[PATCH v2] bpf: Fix use-after-free in __bpf_trace_run()

Qing Wang posted 1 patch 1 month, 1 week ago
kernel/bpf/syscall.c | 7 +++++++
1 file changed, 7 insertions(+)
[PATCH v2] bpf: Fix use-after-free in __bpf_trace_run()
Posted by Qing Wang 1 month, 1 week ago
A use-after-free issue reported from syzbot exists in __bpf_trace_run().

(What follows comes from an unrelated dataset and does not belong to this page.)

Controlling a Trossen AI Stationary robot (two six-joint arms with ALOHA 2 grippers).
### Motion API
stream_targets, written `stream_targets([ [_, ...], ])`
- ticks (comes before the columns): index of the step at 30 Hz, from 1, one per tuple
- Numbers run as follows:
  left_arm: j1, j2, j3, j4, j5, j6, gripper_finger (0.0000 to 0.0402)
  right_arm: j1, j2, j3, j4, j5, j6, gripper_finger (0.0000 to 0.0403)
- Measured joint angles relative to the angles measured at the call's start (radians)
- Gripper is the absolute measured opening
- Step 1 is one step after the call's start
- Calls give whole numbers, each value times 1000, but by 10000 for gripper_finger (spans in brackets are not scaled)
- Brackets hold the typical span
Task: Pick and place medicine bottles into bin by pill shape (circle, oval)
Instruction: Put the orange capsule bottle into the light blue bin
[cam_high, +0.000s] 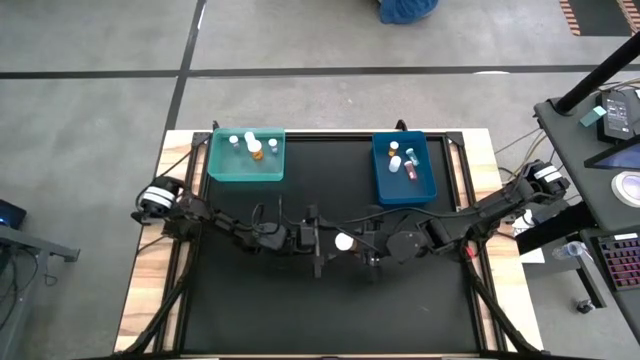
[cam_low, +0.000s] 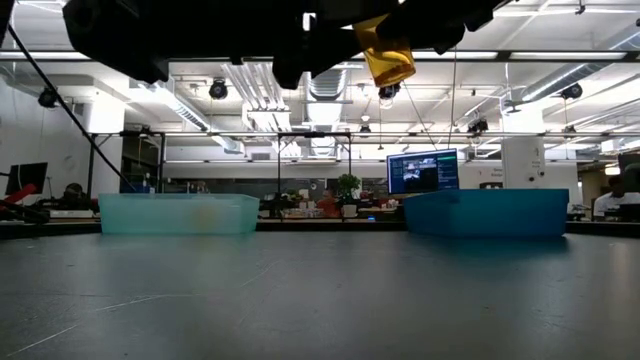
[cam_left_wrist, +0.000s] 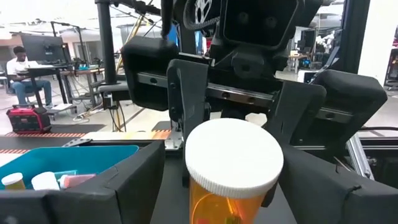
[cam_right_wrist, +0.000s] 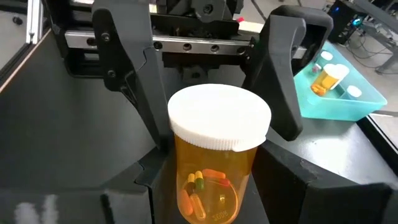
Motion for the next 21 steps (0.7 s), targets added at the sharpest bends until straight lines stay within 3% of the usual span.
stream_targets([
  [9, 0, 11, 17, 3, 5, 4, 272, 0, 0, 0, -4, -4, -1, 176],
  [17, -2, 8, 17, 2, 9, 0, 188, -1, 0, 0, 1, 4, 5, 176],
  [21, -2, 8, 17, 2, 9, 0, 186, -1, 0, 0, 2, 6, 5, 182],
])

BUG: KASAN: slab-use-after-free in __bpf_trace_run kernel/trace/bpf_trace.c:2075 [inline]
    -> struct bpf_prog *prog = link->link.prog;

The link(struct bpf_raw_tp_link) was freed before accessing
link->link.prog.

The root cause is that: When bpf_probe_unregister() is called, tasks may
have already entered the old tp_probes array (RCU read-side section)
before rcu_assign_pointer() updates tp->funcs. These tasks can access the
link through the old array. Without synchronization, the link can be freed
via call_rcu() after bpf_probe_unregister() in bpf_link_free(), leading to
use-after-free in __bpf_trace_run().

CPU 0 (free link)                    CPU 1 (enter old tp probe)
─────────────────                    ────────────────────────

                                     rcu_read_lock()
                                     old_funcs = tp->funcs
bpf_raw_tp_link_release()
bpf_probe_unregister()
rcu_assign_pointer(tp->funcs, new)
call_srcu/call_rcu_tasks_trace(old_tp)
...
call_rcu/call_rcu_tasks_trace(&link->rcu, ...)
(RCU grace period)
kfree(link)
                                     __bpf_trace_run(link, ...)
                                     access link->link.prog
                                     UAF!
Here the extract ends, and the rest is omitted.